Please click here for more information about our Ghana Tours.

Dates: 27 December - 3 January 2010 (8 days)

Areas visited: Accra, savanna habitats at the Shai Hills, the wetlands of Sakumono Lagoon, and lowland tropical rainforest at Kakum National Park, Kakum Canopy Walkway, Bobiri Butterfly Sanctuary and the Atewa Hills reserve.

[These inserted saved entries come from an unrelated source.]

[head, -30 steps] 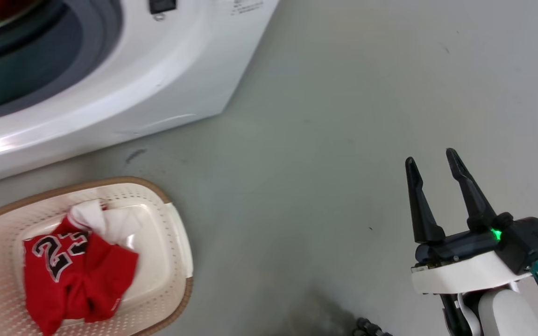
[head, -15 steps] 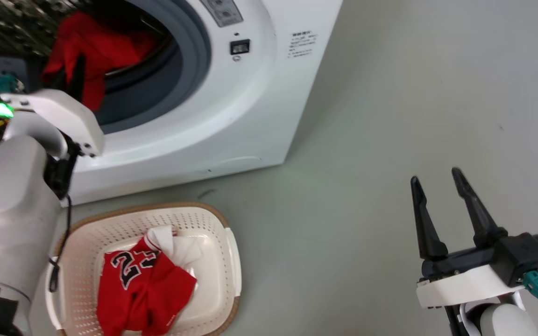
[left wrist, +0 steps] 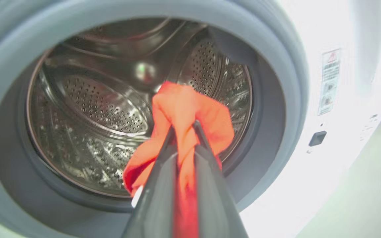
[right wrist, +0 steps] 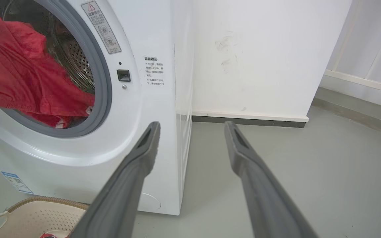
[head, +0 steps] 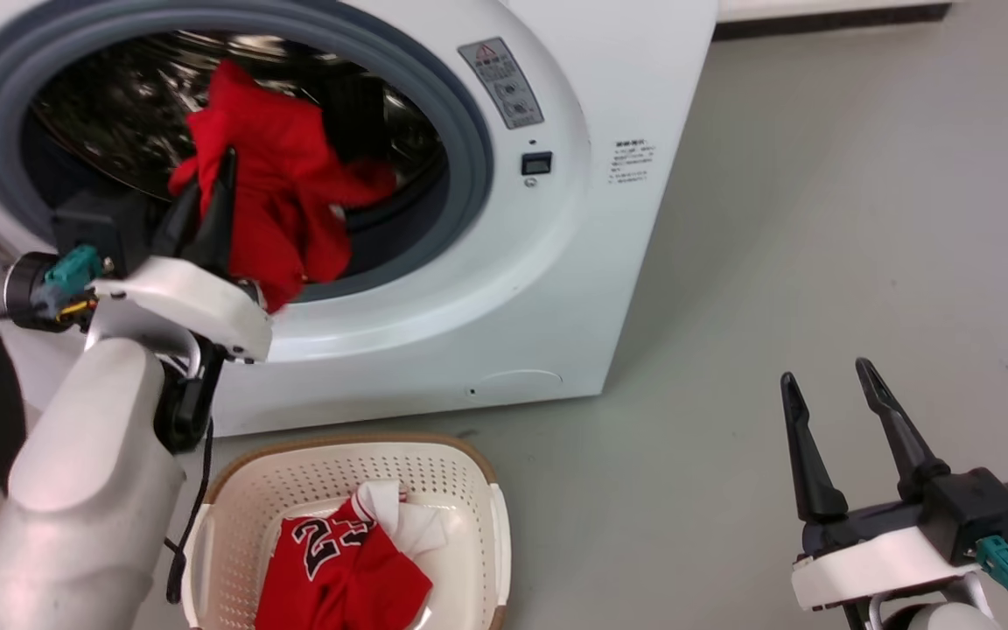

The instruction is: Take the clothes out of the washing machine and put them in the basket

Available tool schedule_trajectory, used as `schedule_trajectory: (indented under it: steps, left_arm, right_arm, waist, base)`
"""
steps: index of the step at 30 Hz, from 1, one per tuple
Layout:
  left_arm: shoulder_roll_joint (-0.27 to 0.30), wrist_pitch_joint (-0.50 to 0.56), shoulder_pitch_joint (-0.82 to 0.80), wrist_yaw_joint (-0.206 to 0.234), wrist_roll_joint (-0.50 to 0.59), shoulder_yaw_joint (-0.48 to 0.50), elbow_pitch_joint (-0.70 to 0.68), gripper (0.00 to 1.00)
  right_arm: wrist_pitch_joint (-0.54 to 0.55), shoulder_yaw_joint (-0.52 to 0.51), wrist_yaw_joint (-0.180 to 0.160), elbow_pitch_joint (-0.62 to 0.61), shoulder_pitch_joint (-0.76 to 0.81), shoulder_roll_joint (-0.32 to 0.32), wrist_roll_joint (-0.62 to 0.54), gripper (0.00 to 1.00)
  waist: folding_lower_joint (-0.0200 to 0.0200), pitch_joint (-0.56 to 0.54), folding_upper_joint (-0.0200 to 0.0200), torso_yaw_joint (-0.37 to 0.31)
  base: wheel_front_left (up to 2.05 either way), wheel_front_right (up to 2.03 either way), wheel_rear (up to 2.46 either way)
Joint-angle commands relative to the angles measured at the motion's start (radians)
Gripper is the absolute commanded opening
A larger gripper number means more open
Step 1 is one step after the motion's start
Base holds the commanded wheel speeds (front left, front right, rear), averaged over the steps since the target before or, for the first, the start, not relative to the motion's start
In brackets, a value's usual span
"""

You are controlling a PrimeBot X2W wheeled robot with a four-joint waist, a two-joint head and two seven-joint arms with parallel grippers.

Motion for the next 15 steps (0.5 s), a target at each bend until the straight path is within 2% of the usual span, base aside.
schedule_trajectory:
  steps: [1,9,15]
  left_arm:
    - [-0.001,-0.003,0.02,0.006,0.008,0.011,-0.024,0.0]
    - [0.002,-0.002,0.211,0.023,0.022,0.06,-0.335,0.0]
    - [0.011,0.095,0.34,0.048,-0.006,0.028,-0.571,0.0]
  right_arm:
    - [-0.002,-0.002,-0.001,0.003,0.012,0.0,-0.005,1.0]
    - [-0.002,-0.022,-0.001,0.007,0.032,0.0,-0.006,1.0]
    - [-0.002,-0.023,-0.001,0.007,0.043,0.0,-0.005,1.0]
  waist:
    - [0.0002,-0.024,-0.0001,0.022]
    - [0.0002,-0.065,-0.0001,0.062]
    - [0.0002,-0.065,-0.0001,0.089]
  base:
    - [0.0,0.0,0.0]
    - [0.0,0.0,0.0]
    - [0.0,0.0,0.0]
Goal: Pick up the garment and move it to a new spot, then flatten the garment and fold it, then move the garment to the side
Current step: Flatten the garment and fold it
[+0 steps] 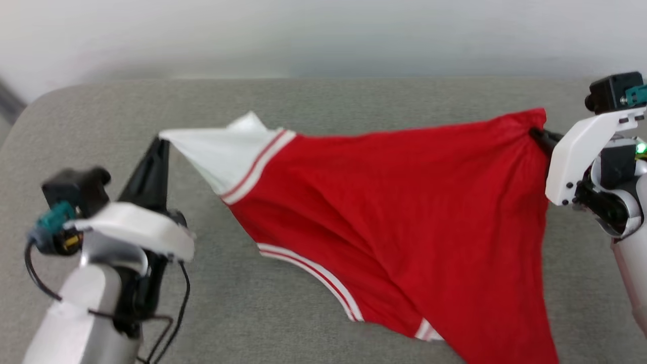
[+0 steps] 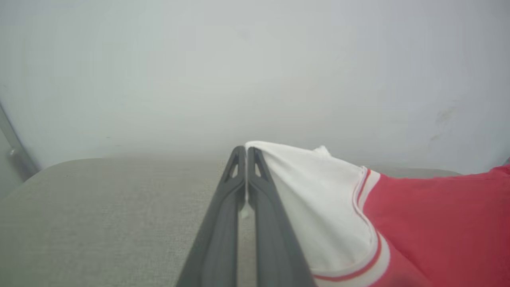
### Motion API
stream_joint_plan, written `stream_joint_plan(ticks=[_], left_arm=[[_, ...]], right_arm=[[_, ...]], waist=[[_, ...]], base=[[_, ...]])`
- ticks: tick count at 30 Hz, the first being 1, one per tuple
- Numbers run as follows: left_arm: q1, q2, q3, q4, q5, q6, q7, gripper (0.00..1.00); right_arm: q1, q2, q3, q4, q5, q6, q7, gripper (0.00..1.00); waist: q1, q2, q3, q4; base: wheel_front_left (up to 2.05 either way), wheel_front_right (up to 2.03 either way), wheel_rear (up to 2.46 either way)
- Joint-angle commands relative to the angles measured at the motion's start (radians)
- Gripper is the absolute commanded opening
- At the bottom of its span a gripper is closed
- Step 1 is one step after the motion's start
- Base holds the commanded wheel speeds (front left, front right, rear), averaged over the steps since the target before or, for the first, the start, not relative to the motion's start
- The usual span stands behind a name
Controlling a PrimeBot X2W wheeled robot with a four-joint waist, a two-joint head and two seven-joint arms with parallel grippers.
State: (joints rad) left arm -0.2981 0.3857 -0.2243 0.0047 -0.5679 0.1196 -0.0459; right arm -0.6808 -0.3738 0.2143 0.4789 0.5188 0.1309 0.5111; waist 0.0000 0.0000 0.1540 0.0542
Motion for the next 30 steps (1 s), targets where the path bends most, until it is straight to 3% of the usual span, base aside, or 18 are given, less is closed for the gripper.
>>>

Total number of bird species recorded: 279 species (of which 13 heard-only).

Highlight Bird Species
: Yellow-headed Picathartes, Fire-bellied Woodpecker, Little Green Woodpecker, Brown-cheeked Hornbill, Black Bee-eater, Rosy Bee-eater, Blue-headed Bee-eater, Blue Cuckooshrike, Brown Nightjar, Long-tailed Hawk,
African Piculet, Black Dwarf Hornbill, Latham's Forest Francolin, Tessmann's Flycatcher, Copper-tailed Starling, Chocolate-backed Kingfisher.

Highlight mammal species
: The flying squirrel Pel’s Anomalure, the strange and primitive primate, Potto, Lesser Spot-nosed Monkey, Lowe’s Monkey and the very rare Olive Colobus.


Detailed Trip report
:

The aims of our short, bird-filled, one-week tour of Ghana were to see Yellow-headed Picathartes, one of Africa’s most spectacular and sought-after birds, and to sample the rich forest avifauna of the Upper Guinea Endemic Bird Area. In all respects the tour was a resounding success. Logistics ran very smoothly, accommodation and transport were comfortable, and the birds played along well. We enjoyed sightings of Yellow-headed Picathartes on two consecutive days, with our second visit producing longer and clearer views. Besides this we had the opportunity to bird from the famous Kakum Canopy Walkway, which did not disappoint, and to visit several other sites within easy reach of the country’s capital city, Accra. These included savanna habitats at the Shai Hills, the wetlands of Sakumono Lagoon, and lowland tropical rainforest at Kakum National Park (accessed from Antwikwaa, Aboabo and near the park headquarters), Bobiri Butterfly Sanctuary and the Atewa Hills reserve. In more detail, the trip went something like this…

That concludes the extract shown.